Déjà, le fait de fuiter aussi facilement une copie aurait dû vous mettre en garde, délinquants juvéniles sans cervelle !
Moi très vite, j’ai bien vu que le gros vieux bonhomme avec le visage flapi qui conduit l’hélicoptère du début ne ressemble même pas vraiment à Stallone, mais j’ai eu un doute avec Jason Statham, d’un côté ça avait l’air d’être le vrai mais de l’autre, ça ne prouve rien vu que le bougre est habitué plus que nul autre au genre de direct-to-dvd moisis qui semble ici habilement parodié avec néanmoins plus de souci d’économie que de réelle puissance comique, au grand dam du spectateur. Et puis d’un coup, la gaffe, le faux-film nous montre un sosie de Wesley Snipes alors que les vrais amateurs savent bien que ce n’est pas possible puisque l’acteur est en prison… Une fois cette fallacieuse supercherie dévoilée, tout devient limpide : Arnie, cette grosse poupée gonflable avec un cigare incapable de prononcer deux syllabes d’anglais ? Mélou, ce méchant ridicule au masque fatigué qui n’a même pas l’élémentaire dignité de ressembler à son glorieux modèle ? Antonio, cette marionnette bavarde qui semble avoir oublié que s’amuser soi-même n’est pas gage d’être communicatif pour le spectateur ? Dolph, ce grand échalas crevassé entreposé dans un coin de soute humide ? Harrison, ce vieillard chenu au nez tordu à qui la production n’aurait même pas fait grâce d’un rôle digne de ce nom ? Allons-donc, mes amis, le piège est par trop grossier, personne ne marchera jamais dans ce défilé de visages botoxés à la ressemblance toute hypothétique qui ânonnent laborieusement trois blagues que ma grand-mère et ses petits camarades avaient déjà bannis du préau à la toute fin des années vingt.

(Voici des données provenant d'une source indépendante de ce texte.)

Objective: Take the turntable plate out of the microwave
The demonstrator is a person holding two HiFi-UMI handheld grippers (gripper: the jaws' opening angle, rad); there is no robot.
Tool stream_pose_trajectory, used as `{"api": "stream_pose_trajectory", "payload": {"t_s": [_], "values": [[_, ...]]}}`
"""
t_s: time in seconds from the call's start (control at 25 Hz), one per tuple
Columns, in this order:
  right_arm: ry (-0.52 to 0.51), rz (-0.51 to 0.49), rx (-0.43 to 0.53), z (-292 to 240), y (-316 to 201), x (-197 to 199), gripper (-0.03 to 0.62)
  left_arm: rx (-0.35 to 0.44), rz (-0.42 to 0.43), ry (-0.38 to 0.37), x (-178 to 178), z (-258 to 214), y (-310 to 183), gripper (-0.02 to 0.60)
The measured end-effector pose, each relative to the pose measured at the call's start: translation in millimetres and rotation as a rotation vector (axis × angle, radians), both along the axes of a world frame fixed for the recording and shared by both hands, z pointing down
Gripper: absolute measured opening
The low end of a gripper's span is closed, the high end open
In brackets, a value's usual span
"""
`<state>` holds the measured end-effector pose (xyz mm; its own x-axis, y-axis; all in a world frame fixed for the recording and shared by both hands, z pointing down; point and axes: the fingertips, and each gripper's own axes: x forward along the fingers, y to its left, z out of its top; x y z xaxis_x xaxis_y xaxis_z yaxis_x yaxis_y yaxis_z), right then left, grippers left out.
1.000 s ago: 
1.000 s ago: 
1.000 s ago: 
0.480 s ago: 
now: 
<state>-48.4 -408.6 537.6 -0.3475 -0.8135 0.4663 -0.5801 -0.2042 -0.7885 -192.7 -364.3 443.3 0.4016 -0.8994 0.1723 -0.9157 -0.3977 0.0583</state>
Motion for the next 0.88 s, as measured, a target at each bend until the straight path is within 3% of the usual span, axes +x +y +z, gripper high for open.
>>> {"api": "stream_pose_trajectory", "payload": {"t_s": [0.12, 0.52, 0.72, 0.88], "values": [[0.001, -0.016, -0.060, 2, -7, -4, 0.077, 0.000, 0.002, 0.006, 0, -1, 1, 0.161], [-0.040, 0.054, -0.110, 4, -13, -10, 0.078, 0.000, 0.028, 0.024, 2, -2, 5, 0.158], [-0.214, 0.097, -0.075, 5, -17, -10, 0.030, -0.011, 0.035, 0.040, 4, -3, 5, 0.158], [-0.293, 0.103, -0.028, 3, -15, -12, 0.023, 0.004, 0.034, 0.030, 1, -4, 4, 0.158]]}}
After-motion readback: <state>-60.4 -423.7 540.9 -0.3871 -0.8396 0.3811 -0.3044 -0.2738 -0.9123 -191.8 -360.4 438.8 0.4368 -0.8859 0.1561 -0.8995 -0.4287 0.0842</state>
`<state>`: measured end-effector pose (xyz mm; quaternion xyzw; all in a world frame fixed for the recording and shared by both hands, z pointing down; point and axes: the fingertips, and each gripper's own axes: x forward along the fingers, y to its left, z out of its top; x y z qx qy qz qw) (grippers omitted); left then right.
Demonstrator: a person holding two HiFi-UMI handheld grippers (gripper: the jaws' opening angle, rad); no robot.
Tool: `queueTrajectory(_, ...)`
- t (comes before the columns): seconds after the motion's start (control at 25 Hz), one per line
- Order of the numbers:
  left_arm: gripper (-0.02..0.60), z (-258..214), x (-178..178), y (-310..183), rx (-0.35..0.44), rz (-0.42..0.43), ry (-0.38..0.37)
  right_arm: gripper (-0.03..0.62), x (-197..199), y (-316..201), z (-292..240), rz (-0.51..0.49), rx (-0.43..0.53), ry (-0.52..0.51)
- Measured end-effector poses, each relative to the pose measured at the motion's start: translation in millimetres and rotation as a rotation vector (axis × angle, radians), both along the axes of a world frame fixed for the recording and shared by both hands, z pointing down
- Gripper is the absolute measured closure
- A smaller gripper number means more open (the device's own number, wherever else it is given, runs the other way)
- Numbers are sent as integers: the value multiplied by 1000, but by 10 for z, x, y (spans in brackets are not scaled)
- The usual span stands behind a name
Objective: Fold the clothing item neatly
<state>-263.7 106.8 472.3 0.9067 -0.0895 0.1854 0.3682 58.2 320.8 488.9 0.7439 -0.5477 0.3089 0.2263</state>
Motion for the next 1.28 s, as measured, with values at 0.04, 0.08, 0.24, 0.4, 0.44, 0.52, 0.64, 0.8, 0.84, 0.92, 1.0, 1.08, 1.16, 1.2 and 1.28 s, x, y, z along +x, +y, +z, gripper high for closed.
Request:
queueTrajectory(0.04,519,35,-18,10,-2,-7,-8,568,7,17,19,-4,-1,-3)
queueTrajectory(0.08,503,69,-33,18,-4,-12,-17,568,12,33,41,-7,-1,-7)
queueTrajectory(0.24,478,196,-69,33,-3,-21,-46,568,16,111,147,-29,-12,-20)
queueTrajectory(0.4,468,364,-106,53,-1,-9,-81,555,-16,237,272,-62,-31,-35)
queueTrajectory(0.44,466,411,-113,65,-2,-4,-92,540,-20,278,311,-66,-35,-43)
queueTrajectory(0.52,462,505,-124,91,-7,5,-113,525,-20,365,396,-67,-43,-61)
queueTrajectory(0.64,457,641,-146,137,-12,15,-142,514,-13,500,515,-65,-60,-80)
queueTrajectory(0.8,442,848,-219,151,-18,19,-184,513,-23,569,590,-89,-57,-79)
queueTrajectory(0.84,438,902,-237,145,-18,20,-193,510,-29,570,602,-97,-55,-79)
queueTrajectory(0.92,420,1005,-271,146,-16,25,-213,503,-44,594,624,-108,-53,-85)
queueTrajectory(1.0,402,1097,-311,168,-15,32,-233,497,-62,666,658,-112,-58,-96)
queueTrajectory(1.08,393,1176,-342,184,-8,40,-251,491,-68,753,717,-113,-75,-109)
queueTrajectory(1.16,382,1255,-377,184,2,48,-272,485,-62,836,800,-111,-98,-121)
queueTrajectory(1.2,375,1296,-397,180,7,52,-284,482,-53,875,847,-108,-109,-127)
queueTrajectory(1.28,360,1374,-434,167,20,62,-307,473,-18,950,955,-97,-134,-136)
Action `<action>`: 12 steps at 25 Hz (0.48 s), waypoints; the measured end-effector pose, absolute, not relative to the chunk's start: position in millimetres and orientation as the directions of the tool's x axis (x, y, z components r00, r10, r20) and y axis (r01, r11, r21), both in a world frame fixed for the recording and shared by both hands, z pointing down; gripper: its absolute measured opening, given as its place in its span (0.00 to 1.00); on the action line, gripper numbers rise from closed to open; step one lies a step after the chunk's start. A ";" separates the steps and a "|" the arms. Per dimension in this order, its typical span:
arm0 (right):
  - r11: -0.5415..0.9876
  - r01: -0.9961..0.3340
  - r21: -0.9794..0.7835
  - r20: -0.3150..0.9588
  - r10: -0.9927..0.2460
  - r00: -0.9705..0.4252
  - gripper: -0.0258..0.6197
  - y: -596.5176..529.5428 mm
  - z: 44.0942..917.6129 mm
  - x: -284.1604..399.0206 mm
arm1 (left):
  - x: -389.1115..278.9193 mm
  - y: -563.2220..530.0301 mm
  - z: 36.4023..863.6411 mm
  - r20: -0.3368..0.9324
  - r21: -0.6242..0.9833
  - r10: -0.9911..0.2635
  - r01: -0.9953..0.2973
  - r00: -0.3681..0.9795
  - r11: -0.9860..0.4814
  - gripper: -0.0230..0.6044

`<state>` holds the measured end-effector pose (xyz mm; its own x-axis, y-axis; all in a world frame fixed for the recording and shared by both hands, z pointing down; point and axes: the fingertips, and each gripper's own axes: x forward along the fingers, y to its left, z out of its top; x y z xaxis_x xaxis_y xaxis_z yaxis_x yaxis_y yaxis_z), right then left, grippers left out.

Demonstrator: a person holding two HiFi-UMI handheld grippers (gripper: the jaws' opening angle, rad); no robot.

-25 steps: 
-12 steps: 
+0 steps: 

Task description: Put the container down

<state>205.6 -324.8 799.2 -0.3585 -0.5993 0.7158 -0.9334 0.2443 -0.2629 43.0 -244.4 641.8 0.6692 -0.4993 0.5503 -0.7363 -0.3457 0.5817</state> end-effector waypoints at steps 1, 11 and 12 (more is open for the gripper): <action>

Et puis d’abord, normalement, ce sont supposés être des vieux non ? C’est quoi cette troupe de jeunes merdouilleux fadasses jusqu’à l’évanouissement qui prennent tout l’espace alors ? En plus à part la gamine personne qui fait même semblant de savoir se battre, ce n’est pas bon signe. Trois figurants, quatre sosies en versions freaks et deux explosions que mon petit neveu sait probablement très bien rendre lui aussi avec le premier logiciel venu et un filtre probablement un peu moins dégueulasse que celui-là… Et vous croyez vraiment que c’est un film de cinéma, vous ?
Enfin reconnaissons que la manœuvre est amusante et soyons beaux joueurs, gageons que plus d’une de nos chères têtes blondes un instant égarées sauront retrouver après un tel avertissement le droit chemin qui mène aux salles obscures et profiter enfin de l’efficace blockbuster estival que ne saurait manquer d’être la véritable version d’Expendables troisième du nom.